◆ Problem ◆
Only one stretch of the data is wanted: the line containing "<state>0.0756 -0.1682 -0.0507", the line containing "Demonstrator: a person", and every line between them, copied exactly.

[Recorded data]

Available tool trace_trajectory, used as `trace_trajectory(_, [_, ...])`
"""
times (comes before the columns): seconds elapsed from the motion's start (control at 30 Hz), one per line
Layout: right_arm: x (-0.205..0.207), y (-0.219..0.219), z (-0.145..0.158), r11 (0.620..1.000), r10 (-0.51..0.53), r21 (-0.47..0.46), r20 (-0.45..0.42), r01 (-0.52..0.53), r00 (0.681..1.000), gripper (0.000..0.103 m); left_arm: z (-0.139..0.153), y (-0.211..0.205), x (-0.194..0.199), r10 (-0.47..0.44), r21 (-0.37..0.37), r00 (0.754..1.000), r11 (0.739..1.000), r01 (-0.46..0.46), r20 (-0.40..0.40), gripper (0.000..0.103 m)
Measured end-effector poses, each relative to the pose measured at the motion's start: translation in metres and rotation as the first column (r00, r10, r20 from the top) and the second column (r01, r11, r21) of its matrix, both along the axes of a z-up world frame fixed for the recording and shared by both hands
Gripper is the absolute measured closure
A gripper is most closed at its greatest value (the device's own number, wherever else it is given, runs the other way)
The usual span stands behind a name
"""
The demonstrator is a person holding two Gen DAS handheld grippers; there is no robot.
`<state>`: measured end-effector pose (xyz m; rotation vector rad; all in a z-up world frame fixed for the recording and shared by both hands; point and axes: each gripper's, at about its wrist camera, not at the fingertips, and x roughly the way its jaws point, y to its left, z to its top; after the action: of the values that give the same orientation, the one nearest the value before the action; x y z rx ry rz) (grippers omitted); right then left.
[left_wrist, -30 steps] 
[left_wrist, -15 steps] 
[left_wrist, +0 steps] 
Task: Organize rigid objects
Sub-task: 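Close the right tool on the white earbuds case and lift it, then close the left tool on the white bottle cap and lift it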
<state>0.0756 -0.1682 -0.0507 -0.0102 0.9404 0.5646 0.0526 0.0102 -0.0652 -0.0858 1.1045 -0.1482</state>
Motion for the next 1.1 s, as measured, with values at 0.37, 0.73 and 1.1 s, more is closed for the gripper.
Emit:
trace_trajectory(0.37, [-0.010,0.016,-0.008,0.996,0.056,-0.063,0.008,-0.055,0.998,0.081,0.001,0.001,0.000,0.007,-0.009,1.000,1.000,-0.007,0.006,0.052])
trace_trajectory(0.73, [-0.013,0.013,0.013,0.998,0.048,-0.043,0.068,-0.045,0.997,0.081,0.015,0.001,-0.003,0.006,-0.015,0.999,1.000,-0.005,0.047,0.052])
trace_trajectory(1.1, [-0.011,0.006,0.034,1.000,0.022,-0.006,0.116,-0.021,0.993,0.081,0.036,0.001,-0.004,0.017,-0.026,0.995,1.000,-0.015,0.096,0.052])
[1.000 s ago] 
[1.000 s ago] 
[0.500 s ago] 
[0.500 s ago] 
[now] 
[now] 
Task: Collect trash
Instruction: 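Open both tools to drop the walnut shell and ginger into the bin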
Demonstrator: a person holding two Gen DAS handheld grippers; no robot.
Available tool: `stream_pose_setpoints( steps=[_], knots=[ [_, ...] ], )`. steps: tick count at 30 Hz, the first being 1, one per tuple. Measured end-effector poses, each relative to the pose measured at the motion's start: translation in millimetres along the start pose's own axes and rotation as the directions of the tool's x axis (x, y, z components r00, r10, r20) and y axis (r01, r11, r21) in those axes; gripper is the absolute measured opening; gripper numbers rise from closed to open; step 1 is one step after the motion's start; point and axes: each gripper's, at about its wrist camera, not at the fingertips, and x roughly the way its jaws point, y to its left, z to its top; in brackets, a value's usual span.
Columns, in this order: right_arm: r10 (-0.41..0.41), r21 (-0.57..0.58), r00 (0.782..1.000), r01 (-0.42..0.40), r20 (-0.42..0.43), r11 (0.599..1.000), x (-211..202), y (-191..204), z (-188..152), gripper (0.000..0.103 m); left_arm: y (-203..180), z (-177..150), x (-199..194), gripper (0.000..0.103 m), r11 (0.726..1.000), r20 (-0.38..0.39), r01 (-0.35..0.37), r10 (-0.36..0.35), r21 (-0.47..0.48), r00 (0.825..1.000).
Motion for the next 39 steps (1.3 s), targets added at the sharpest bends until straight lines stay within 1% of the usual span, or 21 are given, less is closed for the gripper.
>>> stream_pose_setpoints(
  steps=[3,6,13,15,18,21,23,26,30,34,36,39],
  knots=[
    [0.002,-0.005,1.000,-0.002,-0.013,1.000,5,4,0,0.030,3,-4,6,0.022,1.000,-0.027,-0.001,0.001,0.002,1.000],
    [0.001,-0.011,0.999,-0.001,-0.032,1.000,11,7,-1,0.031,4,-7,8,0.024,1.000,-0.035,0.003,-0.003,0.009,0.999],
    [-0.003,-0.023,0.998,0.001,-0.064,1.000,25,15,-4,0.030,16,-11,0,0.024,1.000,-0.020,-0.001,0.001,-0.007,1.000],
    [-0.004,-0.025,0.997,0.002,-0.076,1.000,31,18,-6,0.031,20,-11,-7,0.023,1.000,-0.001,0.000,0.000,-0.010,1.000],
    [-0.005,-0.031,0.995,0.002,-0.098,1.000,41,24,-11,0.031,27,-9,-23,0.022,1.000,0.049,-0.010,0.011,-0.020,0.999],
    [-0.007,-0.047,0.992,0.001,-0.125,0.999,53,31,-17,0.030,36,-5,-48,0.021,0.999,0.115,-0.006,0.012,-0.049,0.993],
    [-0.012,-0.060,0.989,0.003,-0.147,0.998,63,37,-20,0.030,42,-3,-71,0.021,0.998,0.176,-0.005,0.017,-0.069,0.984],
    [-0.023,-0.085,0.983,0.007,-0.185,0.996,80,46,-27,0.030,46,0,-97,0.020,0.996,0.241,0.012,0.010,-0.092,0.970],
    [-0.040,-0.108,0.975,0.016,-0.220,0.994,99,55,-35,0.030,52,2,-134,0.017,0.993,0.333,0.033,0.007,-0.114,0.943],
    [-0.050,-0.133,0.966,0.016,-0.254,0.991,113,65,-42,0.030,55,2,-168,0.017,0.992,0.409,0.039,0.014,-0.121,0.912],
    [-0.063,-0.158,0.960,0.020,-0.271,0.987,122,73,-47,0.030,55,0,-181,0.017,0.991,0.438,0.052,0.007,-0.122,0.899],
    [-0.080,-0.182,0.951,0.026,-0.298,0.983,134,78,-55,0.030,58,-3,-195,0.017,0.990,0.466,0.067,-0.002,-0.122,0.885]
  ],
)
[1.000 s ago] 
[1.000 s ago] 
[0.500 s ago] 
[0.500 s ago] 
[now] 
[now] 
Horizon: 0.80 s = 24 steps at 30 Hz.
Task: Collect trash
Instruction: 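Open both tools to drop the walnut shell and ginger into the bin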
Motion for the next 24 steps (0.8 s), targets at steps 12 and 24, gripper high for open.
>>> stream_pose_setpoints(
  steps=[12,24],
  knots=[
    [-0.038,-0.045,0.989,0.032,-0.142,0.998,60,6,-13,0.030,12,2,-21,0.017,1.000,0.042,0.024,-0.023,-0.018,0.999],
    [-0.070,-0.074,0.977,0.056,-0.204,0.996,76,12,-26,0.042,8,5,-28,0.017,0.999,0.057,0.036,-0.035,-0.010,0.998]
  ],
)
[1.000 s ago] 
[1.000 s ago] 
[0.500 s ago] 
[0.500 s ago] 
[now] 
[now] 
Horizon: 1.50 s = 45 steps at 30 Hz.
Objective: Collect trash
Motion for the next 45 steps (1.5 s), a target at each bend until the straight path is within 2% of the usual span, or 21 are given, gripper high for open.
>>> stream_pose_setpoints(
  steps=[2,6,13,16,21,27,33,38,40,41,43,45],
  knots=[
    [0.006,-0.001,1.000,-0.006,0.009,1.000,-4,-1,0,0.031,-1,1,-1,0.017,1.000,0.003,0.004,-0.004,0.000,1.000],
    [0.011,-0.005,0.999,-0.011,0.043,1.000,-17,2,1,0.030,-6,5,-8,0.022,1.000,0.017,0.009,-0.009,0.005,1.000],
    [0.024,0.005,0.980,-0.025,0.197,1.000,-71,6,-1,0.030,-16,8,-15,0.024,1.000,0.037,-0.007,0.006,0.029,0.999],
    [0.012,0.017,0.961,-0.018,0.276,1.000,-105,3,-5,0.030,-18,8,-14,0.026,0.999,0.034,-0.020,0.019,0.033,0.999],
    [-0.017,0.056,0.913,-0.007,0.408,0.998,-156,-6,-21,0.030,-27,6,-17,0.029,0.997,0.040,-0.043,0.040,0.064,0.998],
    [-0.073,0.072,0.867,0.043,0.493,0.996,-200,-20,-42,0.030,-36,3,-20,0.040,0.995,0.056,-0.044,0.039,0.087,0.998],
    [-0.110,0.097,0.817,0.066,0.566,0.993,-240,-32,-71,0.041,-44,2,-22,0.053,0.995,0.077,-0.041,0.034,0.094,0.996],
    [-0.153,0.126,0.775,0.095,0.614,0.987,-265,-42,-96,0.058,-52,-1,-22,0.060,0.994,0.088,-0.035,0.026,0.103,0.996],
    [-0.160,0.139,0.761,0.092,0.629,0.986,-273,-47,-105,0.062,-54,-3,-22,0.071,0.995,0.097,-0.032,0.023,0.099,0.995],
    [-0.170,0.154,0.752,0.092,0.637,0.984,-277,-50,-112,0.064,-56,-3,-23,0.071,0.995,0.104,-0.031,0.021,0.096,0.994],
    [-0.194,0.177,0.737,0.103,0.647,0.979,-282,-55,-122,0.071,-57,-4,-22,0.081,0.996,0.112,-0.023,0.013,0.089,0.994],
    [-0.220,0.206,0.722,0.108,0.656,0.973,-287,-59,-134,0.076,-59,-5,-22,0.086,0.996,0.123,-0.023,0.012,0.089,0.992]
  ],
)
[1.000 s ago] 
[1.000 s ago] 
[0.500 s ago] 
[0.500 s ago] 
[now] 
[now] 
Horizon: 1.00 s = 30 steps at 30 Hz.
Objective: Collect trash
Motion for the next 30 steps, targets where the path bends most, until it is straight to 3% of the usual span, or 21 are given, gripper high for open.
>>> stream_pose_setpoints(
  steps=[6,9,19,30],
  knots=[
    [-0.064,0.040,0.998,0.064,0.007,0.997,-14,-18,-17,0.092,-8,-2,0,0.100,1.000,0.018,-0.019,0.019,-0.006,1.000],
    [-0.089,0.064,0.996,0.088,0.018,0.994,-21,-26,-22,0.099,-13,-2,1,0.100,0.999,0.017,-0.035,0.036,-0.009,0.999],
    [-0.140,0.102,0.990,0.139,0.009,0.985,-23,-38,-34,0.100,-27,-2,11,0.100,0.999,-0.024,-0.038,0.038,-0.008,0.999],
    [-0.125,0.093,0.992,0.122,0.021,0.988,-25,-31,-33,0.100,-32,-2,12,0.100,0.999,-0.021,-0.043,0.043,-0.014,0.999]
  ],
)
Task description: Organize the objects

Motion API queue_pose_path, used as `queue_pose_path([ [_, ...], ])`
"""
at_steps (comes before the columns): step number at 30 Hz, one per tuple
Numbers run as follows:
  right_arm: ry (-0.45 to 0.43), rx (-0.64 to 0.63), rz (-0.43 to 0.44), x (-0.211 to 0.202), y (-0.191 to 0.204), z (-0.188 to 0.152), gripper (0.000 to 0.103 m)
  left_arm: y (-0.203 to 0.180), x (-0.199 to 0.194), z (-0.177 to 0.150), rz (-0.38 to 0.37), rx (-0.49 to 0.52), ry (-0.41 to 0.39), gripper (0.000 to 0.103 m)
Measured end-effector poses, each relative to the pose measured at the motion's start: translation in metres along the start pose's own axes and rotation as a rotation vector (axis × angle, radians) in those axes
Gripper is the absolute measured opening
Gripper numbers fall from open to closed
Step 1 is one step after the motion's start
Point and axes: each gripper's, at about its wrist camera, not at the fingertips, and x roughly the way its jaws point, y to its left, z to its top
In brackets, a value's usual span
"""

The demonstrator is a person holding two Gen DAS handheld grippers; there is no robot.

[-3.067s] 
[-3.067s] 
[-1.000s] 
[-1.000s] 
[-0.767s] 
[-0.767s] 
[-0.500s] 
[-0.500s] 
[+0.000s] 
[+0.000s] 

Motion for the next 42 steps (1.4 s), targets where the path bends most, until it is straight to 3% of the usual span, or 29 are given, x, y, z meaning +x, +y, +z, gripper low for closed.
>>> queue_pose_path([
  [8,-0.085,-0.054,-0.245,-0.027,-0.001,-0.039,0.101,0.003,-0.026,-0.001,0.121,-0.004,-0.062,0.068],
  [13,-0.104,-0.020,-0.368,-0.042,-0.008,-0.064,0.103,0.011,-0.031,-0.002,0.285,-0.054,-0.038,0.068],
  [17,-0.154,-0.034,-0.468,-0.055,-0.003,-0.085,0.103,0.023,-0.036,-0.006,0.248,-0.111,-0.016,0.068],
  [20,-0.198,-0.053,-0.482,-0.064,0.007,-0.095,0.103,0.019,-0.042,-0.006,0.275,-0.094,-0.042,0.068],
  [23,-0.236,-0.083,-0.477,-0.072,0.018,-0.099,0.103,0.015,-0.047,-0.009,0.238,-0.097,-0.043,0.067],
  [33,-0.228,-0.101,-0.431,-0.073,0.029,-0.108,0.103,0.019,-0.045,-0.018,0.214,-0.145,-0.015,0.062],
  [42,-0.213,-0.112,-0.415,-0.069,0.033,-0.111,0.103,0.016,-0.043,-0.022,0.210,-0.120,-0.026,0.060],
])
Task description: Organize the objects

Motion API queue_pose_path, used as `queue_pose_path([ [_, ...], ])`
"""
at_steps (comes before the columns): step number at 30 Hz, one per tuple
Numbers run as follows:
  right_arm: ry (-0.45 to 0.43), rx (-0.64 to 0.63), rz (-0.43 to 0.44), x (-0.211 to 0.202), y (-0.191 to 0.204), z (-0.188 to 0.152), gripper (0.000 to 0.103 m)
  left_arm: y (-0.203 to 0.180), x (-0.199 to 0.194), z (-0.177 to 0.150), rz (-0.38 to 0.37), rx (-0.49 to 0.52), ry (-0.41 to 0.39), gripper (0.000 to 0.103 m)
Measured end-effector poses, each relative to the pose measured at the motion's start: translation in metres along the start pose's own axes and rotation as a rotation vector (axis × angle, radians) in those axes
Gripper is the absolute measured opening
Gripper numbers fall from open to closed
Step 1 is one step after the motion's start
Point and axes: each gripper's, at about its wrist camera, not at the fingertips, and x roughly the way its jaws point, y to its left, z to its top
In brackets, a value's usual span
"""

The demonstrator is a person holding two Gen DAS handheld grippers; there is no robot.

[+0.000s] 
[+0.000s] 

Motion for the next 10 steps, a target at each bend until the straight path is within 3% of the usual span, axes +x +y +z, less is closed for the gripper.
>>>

◆ Result of the task ◆
<state>0.0756 -0.1682 -0.0507 -0.0102 0.9404 0.5646 0.0526 0.0102 -0.0652 -0.0858 1.1045 -0.1482</state>
Motion for the next 1.1 s, as measured, with values at 0.37, 0.73 and 1.1 s, more is closed for the gripper.
Emit:
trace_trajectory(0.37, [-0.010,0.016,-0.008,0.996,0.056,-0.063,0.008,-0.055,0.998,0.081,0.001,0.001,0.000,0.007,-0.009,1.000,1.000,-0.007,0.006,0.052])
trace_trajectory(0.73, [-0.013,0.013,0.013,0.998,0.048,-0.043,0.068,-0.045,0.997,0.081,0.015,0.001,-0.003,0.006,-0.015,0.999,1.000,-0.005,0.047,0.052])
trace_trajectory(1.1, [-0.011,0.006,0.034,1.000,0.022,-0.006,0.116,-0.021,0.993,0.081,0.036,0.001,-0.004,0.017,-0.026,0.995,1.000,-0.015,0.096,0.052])
[1.000 s ago] 
[1.000 s ago] 
[0.500 s ago] 
[0.500 s ago] 
[now] 
[now] 
Task: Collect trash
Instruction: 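Open both tools to drop the walnut shell and ginger into the bin
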Demonstrator: a person holding two Gen DAS handheld grippers; no robot.

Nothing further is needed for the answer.